If we want to see God for all eternity, that vision which alone can fully appease all the desires of our mind and body, we have only to purify our heart. Blessed are the pure in heart, for they shall see God. To have a pure heart is certainly to be chaste, that is, to be no slave to the lusts of the flesh, but it means much more than that. To have a pure heart means to aim at God alone, to love God alone, to focus on Him, to want Him, to have no facades. It is to seek in all things only what will lead to Him. It is to be detached from anything that is not Him or could take us away from Him.
St Augustine and St Thomas tell us that it is the virtue of faith that makes this passionate search for the face of God possible, and it is the Gift of understanding which incites us to purify our vision and seek what eye has not seen nor ear heard, nor the human heart conceived, those things that God has prepared for those who love Him (1 Co 2:9).
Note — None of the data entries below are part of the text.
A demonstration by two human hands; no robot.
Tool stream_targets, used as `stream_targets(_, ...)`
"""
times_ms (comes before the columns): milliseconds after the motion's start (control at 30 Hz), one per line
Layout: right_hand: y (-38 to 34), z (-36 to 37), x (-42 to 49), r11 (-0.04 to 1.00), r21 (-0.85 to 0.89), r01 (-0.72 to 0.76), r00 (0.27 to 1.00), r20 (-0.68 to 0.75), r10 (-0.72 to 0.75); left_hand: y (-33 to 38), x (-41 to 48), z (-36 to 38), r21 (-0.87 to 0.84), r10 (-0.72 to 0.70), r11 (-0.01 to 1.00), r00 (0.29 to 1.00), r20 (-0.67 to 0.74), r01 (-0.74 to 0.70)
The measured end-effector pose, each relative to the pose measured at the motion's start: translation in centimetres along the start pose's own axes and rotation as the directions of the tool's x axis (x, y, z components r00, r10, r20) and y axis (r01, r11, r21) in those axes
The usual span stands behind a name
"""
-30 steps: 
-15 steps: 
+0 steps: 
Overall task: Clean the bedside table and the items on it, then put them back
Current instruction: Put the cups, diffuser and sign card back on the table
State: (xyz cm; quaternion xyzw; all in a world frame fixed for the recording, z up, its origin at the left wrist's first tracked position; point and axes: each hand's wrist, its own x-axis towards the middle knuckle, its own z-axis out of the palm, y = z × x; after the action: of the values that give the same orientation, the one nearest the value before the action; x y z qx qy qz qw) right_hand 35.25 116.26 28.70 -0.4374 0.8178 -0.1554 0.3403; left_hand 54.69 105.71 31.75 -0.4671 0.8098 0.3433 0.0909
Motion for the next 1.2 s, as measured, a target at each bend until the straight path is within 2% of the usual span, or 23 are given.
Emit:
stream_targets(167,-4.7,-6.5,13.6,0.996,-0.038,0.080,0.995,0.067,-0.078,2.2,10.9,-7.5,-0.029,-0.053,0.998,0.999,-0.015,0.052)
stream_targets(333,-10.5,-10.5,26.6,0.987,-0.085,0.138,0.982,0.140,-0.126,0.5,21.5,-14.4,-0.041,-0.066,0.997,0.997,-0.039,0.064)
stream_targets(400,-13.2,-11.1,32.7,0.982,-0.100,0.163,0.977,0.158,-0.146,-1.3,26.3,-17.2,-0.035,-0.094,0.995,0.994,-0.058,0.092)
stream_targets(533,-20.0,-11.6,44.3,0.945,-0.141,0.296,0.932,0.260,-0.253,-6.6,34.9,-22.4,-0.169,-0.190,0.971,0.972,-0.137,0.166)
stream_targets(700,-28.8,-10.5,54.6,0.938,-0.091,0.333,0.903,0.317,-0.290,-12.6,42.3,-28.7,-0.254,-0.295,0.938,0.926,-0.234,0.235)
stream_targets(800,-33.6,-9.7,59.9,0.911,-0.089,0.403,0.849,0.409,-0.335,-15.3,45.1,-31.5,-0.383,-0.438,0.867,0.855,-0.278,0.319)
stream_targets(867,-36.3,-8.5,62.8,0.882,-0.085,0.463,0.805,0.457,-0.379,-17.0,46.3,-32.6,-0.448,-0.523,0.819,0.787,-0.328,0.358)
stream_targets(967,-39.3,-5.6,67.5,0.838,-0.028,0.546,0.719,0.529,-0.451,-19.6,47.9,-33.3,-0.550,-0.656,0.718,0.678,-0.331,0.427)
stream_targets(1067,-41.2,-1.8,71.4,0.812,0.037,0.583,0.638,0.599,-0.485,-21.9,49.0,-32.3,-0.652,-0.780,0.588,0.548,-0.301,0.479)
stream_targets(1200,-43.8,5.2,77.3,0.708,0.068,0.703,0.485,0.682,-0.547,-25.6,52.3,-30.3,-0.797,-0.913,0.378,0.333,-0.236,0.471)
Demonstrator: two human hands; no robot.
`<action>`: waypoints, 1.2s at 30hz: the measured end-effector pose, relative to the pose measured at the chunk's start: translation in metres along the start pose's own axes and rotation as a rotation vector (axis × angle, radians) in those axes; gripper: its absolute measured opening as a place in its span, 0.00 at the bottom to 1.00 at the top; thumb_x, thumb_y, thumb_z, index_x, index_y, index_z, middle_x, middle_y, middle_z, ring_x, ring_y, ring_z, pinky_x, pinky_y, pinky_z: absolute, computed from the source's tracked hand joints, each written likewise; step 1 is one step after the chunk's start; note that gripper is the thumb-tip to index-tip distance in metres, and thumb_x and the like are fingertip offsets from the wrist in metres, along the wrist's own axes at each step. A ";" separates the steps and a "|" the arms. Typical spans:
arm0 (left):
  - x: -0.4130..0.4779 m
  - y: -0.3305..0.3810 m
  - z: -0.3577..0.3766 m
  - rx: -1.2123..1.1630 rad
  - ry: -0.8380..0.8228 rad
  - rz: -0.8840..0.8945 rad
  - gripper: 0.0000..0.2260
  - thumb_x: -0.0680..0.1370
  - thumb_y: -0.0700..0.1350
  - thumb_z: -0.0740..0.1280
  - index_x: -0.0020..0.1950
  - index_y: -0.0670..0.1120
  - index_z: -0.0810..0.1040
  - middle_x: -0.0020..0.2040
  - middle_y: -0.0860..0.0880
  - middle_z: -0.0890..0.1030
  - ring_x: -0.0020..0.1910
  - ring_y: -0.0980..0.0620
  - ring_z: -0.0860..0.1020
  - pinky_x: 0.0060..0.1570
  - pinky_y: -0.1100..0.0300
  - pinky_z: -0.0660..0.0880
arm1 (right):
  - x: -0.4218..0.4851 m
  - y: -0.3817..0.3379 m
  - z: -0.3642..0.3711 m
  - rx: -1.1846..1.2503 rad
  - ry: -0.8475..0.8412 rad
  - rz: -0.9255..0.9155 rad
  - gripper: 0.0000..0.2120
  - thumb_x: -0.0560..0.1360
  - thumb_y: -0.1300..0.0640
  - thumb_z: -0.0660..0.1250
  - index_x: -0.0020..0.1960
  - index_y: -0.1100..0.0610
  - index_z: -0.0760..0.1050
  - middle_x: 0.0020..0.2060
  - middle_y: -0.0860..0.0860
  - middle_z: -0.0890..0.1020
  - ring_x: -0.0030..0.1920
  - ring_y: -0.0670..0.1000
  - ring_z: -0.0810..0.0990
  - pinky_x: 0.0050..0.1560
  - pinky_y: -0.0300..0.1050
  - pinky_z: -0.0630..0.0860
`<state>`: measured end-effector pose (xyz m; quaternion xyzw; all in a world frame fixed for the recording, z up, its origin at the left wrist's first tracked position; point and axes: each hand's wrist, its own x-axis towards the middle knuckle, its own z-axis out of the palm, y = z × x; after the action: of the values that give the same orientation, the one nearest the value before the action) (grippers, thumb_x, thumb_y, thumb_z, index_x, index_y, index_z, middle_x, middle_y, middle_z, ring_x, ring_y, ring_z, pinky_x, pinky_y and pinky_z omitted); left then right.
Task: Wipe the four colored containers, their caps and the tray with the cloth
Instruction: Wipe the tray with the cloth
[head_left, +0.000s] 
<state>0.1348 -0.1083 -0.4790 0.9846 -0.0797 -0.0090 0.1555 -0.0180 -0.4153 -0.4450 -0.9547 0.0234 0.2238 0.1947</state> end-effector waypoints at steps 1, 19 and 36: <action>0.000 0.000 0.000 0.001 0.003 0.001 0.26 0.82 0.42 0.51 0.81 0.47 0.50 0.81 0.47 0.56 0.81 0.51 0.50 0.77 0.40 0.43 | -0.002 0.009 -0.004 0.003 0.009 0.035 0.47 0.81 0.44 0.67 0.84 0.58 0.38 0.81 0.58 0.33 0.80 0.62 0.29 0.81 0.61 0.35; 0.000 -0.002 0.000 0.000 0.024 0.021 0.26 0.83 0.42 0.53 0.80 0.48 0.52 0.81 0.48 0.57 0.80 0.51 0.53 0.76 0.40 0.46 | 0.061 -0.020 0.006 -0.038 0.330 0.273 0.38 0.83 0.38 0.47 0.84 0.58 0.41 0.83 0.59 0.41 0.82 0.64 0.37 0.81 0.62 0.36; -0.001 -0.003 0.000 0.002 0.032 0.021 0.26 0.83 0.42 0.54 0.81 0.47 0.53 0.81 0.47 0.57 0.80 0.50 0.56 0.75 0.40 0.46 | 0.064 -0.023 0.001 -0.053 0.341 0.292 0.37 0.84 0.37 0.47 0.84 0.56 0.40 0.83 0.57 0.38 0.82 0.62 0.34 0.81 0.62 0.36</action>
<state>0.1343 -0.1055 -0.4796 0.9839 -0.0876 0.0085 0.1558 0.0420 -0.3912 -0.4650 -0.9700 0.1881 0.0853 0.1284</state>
If that desire grows in us, then the temptation to find satisfaction in creatures will lose its hold on us.
On this day, then, let us ask for the grace that our minds and hearts may truly dwell on high, that we may pierce the clouds, and share through faith in the beatitude of all the brothers and sisters who are already there and who, as the great crowd of witnesses (cf. Hb 12:1), are cheering us on to our own reward, they who, in the inspired words of St John: are before the throne of God, and worship him day and night within his temple, and the one who is seated on the throne will shelter them. They will hunger no more, and thirst no more; the sun will not strike them, nor any scorching heat; for the Lamb at the centre of the throne will be their shepherd, and he will guide them to springs of the water of life, and God will wipe away every tear from their eyes (Rev 7:15-17).